Pictures found in the material must be left out, and every line returned as written.
═══ Source data ═══
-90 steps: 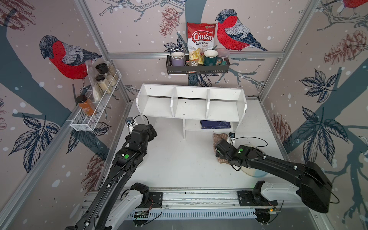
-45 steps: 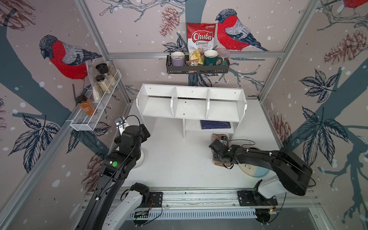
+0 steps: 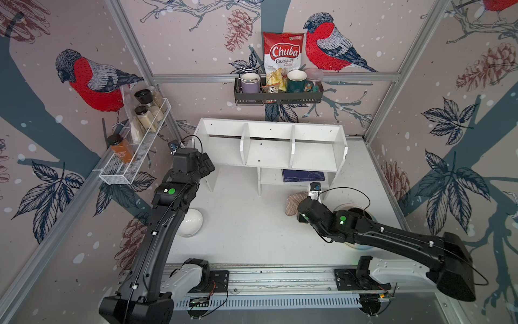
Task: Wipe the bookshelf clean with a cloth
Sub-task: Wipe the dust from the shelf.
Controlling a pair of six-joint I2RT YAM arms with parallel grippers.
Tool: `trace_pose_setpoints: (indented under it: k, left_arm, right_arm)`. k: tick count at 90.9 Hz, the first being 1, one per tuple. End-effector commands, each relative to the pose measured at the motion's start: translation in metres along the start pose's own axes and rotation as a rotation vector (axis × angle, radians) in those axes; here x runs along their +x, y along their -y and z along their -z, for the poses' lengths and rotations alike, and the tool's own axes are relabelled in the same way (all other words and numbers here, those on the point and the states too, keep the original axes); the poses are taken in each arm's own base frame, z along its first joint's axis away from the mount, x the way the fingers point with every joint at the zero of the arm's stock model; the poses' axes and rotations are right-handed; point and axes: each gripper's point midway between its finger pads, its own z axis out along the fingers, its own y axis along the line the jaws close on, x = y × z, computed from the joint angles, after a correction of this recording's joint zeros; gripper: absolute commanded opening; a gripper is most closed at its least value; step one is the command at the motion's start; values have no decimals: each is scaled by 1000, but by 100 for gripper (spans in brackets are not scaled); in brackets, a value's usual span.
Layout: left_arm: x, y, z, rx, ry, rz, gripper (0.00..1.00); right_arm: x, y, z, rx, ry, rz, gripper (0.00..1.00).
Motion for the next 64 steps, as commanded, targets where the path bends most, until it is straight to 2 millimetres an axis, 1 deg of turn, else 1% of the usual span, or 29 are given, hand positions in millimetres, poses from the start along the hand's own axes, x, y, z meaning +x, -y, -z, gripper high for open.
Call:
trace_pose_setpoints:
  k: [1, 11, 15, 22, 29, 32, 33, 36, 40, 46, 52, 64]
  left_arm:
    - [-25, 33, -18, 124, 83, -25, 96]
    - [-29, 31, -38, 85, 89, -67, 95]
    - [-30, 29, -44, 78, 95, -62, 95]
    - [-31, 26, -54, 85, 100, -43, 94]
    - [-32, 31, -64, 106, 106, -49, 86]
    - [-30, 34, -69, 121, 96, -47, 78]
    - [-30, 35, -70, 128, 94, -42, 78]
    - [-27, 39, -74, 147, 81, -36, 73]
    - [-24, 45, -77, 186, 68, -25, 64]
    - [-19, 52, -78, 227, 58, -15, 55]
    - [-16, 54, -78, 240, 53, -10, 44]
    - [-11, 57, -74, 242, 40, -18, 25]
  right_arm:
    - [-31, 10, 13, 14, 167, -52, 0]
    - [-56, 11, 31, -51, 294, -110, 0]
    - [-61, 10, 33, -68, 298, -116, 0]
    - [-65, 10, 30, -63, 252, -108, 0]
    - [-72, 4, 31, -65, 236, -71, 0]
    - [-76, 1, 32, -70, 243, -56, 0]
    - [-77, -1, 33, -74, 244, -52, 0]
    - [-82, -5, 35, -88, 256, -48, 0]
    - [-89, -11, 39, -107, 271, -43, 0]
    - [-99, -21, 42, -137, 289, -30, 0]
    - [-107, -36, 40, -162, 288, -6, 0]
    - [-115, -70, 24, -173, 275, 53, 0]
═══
● **Exercise solution**:
-90 steps: 
-45 steps: 
+0 steps: 
Task: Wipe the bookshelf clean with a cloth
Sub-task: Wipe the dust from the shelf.
Controlling a pair of six-joint I2RT YAM arms with parallel grippers.
Tool: `trace_pose_setpoints: (indented under it: k, left_arm, right_arm)`. k: tick count at 90.9 Hz, the first being 1, one per tuple. End-effector commands, each relative to the pose measured at the motion's start: translation in metres along the start pose's own axes and rotation as a rotation vector (axis × angle, radians) in those axes; here x runs along their +x, y along their -y and z along their -z, for the poses' lengths and rotations alike, and the tool's own axes are relabelled in the same way (all other words and numbers here, those on the point and the states too, keep the original axes); the poses are taken in each arm's own base frame, z along its first joint's axis away from the mount, x the way the fingers point with every joint at the zero of the arm's stock model; the poses' axes and rotations are right-handed; point and axes: each gripper's point midway between its finger pads, its own z axis out along the fingers, its own y axis along the line the jaws close on, x = y × z, computed from the joint angles, after a correction of this recording's joint zeros; gripper: absolute commanded opening; a gripper is most closed at its least value; step one is the command at the motion's start; values have no decimals: each is scaled by 1000, but by 100 for gripper (spans in brackets are not scaled); in brackets, a value's usual span.
Layout: left_arm: x, y, z, rx, ry, rz, gripper (0.00..1.00); right_arm: x, y, z, rx, ry, rz, gripper (0.00..1.00).
Motion for the next 64 steps, as commanded, targets where the path bends most, until it is straight to 2 millimetres an axis, 1 deg of turn, else 1% of the usual span, or 29 are given, hand positions in millimetres, poses from the start along the hand's own axes, x, y, z meaning +x, -y, -z, gripper high for open.
Call:
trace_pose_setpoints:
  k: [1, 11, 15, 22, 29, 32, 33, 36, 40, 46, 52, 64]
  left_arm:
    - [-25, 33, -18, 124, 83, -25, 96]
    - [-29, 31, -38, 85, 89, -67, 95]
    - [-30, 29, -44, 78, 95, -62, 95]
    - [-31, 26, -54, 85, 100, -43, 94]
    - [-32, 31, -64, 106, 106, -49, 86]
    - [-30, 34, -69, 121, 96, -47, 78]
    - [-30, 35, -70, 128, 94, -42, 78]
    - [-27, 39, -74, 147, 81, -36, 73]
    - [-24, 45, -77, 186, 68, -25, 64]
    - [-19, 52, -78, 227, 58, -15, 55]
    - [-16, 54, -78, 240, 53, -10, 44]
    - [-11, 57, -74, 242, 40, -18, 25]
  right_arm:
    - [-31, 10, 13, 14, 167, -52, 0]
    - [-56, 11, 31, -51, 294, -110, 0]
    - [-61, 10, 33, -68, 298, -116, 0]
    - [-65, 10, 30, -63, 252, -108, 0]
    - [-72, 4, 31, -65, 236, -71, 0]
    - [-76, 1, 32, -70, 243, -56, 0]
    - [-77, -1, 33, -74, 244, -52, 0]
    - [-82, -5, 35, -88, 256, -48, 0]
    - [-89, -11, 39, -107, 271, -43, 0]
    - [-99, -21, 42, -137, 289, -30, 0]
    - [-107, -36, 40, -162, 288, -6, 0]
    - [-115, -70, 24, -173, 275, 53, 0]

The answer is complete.